Fast, low-dependency machine learning algorithms in R.
roadrunner ships C++ backed implementations of classical ML algorithms with thin, base-R-style interfaces. Two algorithms today:
-
ares()– Multivariate Adaptive Regression Splines (MARS). -
krls()– Kernel Regularized Least Squares (KRLS).
Package design
-
Low dependency. Only
Rcpp,RcppArmadillo, andRcppParallelat runtime. No tidyverse, no rlang, no S4. -
Fast. C++ engines via
Rcppwith multi-core scoring viaRcppParallel. - Deterministic. Fits are bit-for-bit identical across thread counts at a fixed seed.
-
Familiar API. Base-R style: formula and matrix interfaces and standard S3 methods (
predict,print,summary,plot).
Install
# install.packages("pak")
pak::pak("CetiAlphaFive/roadrunner")Usage
MARS via ares()
library(roadrunner)
# Regression
fit <- ares(mpg ~ ., data = mtcars, degree = 2)
predict(fit, head(mtcars))
# Classification
y <- as.integer(mtcars$am)
fitc <- ares(as.matrix(mtcars[, -9]), y, family = "binomial")
predict(fitc)
# Hands-free hyperparameter tuning
fitt <- ares(mpg ~ ., data = mtcars, autotune = TRUE,
autotune.speed = "fast", seed.cv = 1L)
fitt$autotune$degreeSee the ares vignette for autotune, classification, weights, bagging, and prediction-interval examples.
KRLS via krls()
krls() fits a Kernel Regularized Least Squares model (Hainmueller and Hazlett 2014) with closed-form leave-one-out selection of the ridge penalty and per-observation marginal effects.
set.seed(1)
n <- 200
X <- matrix(rnorm(n * 3), n, 3)
y <- sin(X[, 1]) + 0.5 * X[, 2]^2 - 0.3 * X[, 3] + rnorm(n, sd = 0.2)
fit <- krls(X, y) # default sigma = ncol(X); lambda by LOO
fit$avgderivatives # average marginal effects per variable
predict(fit, X)$fit # in-sample fitted values
# Predict on new data with pointwise SEs
Xnew <- matrix(rnorm(20 * 3), 20, 3)
pr <- predict(fit, Xnew, se.fit = TRUE)
head(pr$fit); head(pr$se.fit)krls() mirrors KRLS::krls() numerically (fits agree to ~1e-13 at matched sigma and lambda) and is 6-10x faster on benchmarks at n >= 500.
References
- Friedman, J. H. (1991).
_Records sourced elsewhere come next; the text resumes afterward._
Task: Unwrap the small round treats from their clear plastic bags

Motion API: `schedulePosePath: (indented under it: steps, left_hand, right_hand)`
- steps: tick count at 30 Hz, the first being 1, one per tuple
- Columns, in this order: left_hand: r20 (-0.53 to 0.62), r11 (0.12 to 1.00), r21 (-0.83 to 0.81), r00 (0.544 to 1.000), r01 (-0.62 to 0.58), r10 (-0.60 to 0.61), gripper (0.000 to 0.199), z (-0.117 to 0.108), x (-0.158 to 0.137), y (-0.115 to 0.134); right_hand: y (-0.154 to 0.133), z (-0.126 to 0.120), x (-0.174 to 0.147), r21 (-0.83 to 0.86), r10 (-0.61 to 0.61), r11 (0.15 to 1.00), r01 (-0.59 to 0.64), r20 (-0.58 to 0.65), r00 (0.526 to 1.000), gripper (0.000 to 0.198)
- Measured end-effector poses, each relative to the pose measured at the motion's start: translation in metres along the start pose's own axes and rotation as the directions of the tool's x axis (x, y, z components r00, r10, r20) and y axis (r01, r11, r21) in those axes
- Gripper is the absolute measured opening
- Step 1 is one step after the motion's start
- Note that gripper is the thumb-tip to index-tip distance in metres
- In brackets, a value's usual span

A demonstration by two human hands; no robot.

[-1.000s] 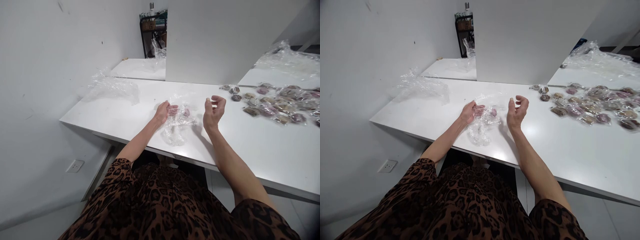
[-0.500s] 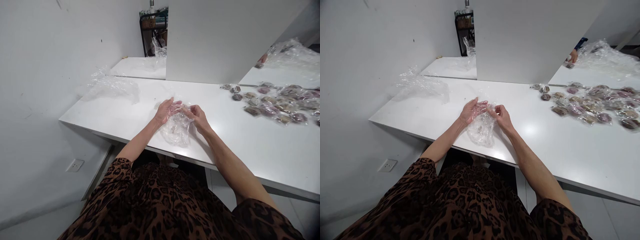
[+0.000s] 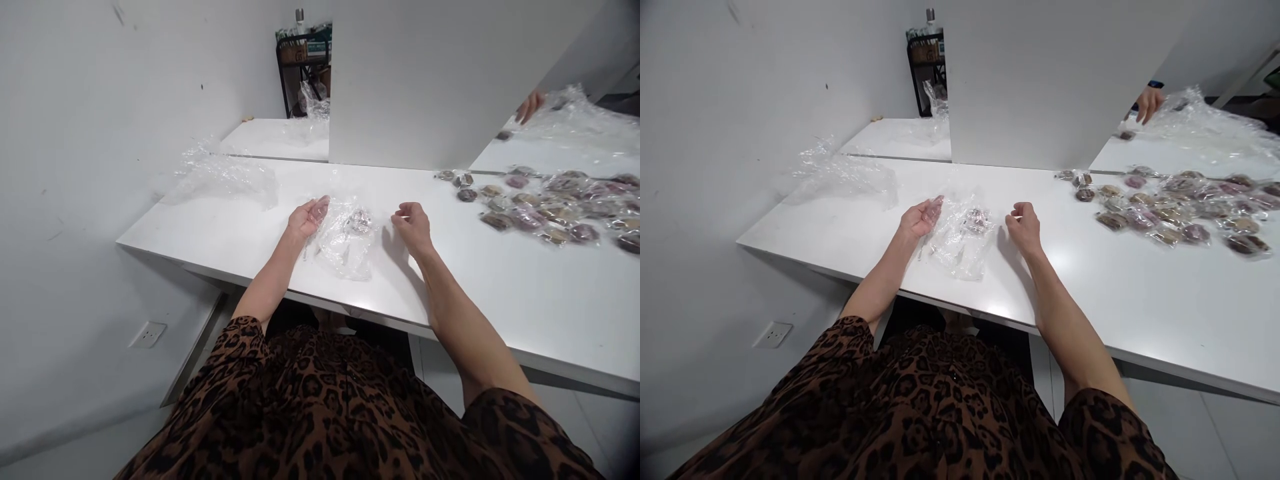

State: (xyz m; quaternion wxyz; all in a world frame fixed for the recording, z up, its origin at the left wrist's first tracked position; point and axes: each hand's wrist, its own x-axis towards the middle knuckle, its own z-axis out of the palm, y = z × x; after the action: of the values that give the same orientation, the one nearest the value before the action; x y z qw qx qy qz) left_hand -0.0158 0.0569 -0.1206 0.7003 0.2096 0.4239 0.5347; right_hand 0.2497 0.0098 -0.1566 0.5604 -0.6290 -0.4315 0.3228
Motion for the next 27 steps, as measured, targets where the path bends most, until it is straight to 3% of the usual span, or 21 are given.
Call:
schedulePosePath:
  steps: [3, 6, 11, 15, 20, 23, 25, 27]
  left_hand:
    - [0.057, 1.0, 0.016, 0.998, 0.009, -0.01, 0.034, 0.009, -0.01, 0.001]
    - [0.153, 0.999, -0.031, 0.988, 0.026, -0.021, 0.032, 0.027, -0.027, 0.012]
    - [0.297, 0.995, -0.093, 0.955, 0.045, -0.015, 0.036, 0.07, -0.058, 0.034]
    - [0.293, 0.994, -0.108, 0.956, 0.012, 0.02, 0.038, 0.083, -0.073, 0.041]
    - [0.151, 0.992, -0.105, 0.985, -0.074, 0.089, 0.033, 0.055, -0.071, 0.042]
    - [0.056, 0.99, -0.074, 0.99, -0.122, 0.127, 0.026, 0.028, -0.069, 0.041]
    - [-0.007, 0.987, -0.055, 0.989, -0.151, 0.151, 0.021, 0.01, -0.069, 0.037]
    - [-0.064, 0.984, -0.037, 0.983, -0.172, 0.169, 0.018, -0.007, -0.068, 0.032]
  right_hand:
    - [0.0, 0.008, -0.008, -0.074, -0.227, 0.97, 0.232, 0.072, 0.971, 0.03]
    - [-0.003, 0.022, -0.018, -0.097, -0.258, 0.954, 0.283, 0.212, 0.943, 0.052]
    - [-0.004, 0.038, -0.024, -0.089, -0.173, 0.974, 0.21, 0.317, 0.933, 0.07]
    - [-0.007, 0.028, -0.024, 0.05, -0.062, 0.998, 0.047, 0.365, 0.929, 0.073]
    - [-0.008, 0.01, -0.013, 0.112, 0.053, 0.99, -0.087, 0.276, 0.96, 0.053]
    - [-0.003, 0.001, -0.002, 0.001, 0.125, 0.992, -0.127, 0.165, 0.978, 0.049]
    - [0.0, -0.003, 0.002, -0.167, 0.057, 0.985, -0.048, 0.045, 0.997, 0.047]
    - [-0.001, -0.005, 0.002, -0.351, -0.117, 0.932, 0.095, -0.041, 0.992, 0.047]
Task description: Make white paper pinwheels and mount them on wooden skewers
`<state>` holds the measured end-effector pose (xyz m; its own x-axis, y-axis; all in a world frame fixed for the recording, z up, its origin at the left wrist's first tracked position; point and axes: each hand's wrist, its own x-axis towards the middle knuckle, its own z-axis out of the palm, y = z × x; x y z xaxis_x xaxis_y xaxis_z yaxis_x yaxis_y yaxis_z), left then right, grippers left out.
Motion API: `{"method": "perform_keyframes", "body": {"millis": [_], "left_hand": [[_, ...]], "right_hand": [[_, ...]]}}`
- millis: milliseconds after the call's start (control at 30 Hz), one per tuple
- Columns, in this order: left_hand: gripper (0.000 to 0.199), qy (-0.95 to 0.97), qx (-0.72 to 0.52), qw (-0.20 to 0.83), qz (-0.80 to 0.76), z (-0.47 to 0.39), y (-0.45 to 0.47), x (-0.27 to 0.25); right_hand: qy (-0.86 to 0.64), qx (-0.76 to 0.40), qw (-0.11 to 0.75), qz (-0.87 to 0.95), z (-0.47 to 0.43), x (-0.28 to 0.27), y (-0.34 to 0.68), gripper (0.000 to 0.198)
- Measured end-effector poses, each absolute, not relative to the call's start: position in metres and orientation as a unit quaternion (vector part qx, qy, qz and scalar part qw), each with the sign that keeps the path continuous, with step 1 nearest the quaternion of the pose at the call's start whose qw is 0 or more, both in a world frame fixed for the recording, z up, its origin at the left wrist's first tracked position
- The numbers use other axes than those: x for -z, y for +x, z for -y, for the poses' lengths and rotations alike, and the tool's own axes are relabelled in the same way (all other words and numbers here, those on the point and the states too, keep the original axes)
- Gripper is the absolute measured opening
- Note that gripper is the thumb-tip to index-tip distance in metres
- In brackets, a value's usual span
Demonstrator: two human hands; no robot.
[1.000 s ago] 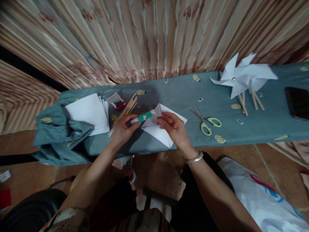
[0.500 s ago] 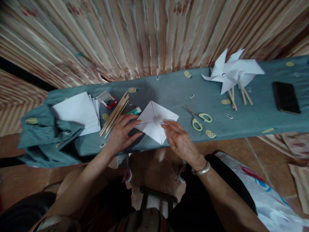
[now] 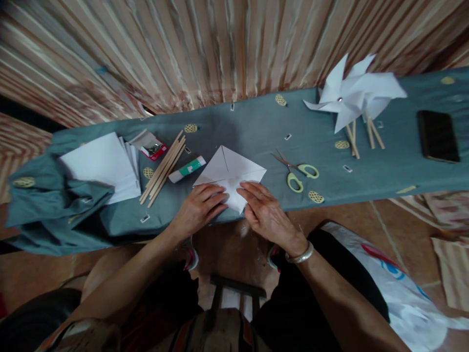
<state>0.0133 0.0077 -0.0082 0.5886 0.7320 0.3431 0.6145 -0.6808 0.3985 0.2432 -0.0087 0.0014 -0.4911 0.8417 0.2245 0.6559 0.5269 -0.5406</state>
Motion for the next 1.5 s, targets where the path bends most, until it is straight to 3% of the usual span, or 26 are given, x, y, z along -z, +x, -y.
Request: {"method": "perform_keyframes", "body": {"millis": [133,433,1500], "left_hand": [[0.022,0.866,-0.274,0.156,-0.387,-0.009,0.016,0.011],[0.021,0.824,-0.312,0.238,-0.408,-0.010,0.019,0.008],[0.020,0.813,-0.338,0.211,-0.425,-0.009,0.022,0.014]], "right_hand": [[-0.467,-0.223,0.268,0.813,0.008,-0.004,0.240,0.042],[-0.523,-0.327,0.356,0.702,-0.004,-0.001,0.223,0.008],[-0.542,-0.166,0.340,0.750,-0.014,0.002,0.206,0.011]]}}
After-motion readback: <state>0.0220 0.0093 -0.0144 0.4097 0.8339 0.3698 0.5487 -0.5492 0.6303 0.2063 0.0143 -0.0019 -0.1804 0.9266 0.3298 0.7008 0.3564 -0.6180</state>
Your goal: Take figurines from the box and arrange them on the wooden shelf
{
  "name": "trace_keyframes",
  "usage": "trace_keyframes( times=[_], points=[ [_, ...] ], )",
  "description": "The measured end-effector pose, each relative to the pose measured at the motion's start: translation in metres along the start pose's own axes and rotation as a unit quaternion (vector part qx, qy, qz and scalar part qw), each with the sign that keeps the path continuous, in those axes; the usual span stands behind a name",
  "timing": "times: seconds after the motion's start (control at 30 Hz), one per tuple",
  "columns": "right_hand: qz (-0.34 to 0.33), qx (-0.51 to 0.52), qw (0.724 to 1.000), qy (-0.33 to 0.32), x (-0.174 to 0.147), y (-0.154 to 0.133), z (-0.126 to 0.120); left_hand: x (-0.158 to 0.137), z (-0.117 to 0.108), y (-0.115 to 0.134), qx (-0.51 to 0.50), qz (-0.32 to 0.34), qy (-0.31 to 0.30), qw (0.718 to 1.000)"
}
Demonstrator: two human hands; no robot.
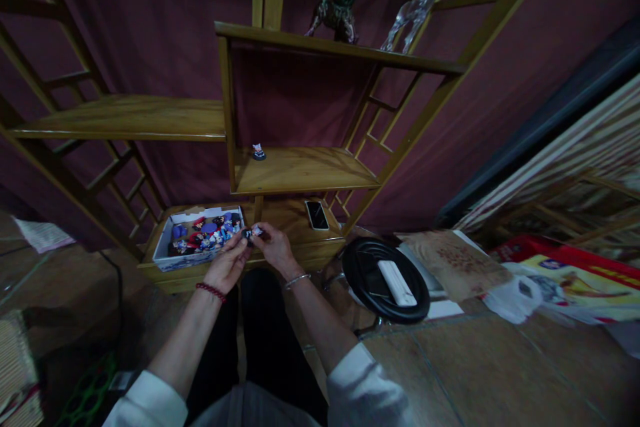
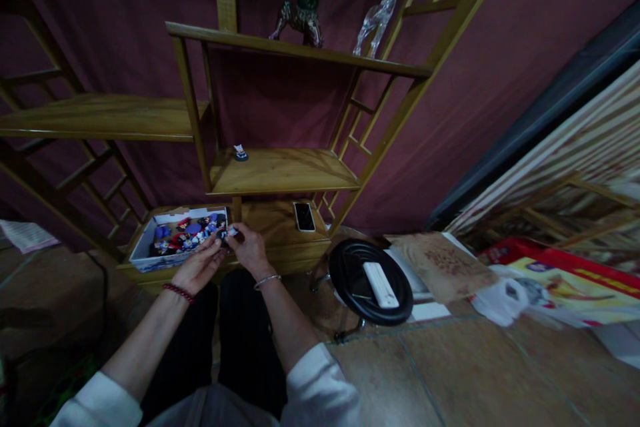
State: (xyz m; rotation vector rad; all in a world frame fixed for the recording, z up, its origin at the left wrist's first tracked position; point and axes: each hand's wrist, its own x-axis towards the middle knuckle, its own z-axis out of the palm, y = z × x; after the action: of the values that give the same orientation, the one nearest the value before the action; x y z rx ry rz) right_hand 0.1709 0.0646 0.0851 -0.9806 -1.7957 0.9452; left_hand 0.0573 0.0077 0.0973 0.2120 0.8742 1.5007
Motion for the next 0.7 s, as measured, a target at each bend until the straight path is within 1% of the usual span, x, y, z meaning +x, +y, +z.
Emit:
trace_keyframes(
  times=[0.13, 0.3, 0.57, 0.7],
  points=[
    [-0.009, -0.009, 1.0, -0.003, 0.0002, 0.0004, -0.0011, 0.0001, 0.0008, 0.0, -0.007, -0.005, 0.01, 1.0],
    [-0.025, -0.006, 1.0, -0.007, 0.0002, -0.0005, -0.0027, -0.0013, 0.0023, 0.0008, -0.013, -0.009, 0.005, 1.0],
    [-0.019, -0.03, 0.999, -0.011, -0.0005, -0.0022, -0.0043, -0.0022, 0.0018, 0.0002, -0.015, -0.012, 0.001, 1.0],
    [-0.02, -0.033, 0.999, -0.002, -0.0014, -0.0019, -0.0039, -0.0027, 0.0028, 0.0012, -0.014, -0.012, -0.008, 1.0]
  ],
)
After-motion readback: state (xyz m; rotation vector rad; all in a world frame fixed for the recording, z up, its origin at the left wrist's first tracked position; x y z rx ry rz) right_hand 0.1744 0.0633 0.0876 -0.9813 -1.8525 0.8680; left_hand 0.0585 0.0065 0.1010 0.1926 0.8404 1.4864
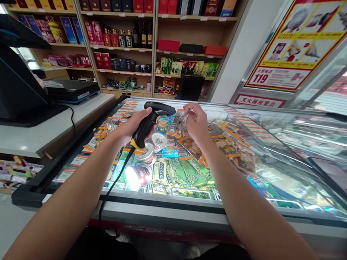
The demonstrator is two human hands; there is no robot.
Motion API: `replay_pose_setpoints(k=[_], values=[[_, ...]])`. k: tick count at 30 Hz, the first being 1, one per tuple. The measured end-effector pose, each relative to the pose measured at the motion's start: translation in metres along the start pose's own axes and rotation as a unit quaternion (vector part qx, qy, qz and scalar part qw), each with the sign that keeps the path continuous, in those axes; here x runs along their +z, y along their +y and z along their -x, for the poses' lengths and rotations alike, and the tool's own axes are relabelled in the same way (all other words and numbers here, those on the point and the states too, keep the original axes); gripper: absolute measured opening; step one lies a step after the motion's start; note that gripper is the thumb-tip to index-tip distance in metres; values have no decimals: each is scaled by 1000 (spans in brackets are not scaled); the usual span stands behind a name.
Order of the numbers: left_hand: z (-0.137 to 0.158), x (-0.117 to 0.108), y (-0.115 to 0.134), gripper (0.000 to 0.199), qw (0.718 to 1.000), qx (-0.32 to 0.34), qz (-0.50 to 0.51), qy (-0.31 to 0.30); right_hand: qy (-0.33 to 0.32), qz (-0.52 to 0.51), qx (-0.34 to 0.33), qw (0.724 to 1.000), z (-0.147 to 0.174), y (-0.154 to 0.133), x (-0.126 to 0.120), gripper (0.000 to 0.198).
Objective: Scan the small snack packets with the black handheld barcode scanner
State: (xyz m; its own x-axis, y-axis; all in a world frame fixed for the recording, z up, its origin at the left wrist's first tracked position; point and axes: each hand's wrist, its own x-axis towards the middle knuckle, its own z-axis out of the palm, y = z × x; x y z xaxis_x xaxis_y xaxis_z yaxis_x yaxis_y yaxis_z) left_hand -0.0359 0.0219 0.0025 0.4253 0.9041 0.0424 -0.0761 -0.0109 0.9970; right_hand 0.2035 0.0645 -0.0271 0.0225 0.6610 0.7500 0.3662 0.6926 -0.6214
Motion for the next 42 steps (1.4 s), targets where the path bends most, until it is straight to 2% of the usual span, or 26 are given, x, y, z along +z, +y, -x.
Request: replay_pose_setpoints(k=[4, 15, 18, 22, 25, 27, 29, 31, 33, 35, 38, 42], values=[[-1, -5, -4, 59, 1000, 10, 8, -27, -17, 19, -41, 999, 0, 6, 0, 19], [4, -1, 2, 59, 1000, -9, -4, -22, -29, 53, -36, 998, 0, 0, 2, 19], [4, -5, 6, 59, 1000, 8, -5, 10, -17, 73, -7, 997, -2, 6, -4, 20], [-2, -21, 9, 62, 997, 37, 18, 68, 39, 148, 46, 987, -6, 16, -18, 25], [-7, -32, 9, 64, 993, 49, 31, 103, 80, 185, 7, 979, -9, 12, -23, 34], [-9, -36, 8, 64, 990, 55, 40, 121, 96, 178, -26, 979, -6, 1, -17, 37], [-10, -37, 8, 64, 988, 57, 49, 132, 61, 146, -35, 987, 2, -13, -1, 33], [-10, -36, 8, 63, 987, 57, 52, 139, -59, 114, -28, 991, 18, -25, 24, 26], [-10, -35, 8, 64, 987, 55, 46, 142, -203, 125, -53, 970, 40, -31, 53, 19], [-9, -34, 8, 65, 988, 55, 42, 140, -269, 165, -67, 947, 60, -30, 78, 31], [-9, -33, 9, 66, 988, 58, 47, 136, -281, 194, -99, 935, 77, -24, 101, 33], [-7, -29, 10, 65, 988, 55, 55, 132, -252, 201, -111, 940, 74, -21, 102, 23]])
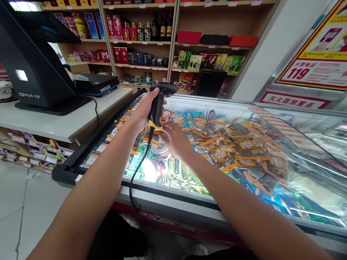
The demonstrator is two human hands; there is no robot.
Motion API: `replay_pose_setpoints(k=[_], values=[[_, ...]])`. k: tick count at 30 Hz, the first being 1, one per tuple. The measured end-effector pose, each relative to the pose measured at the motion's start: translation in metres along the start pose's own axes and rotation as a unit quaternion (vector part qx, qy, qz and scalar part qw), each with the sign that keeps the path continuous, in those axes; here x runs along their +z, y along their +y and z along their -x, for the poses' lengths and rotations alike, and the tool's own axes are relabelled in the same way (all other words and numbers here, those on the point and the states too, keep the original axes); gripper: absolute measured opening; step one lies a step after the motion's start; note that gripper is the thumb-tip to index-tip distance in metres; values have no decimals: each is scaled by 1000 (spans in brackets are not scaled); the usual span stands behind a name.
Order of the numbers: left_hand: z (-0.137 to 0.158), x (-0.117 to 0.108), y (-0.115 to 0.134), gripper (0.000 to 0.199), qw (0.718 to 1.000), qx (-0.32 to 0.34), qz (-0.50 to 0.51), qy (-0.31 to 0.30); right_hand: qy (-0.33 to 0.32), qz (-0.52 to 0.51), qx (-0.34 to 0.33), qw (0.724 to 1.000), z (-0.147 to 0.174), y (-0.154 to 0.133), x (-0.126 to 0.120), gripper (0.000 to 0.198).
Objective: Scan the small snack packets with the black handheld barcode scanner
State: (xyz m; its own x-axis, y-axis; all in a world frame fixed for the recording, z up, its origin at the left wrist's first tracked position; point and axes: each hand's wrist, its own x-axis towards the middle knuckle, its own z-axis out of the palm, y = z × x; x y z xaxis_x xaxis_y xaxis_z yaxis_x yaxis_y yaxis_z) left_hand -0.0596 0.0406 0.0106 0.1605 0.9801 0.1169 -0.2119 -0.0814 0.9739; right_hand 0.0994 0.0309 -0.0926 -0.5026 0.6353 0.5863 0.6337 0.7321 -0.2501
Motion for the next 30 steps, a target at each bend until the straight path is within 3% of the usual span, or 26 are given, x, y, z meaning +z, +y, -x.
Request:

Multivariate Adaptive Regression Splines. Annals of Statistics, 19(1):1-67.
- Hainmueller, J. and Hazlett, C. (2014). Kernel Regularized Least Squares: Reducing Misspecification Bias with a Flexible and Interpretable Machine Learning Approach. Political Analysis, 22(2):143-168.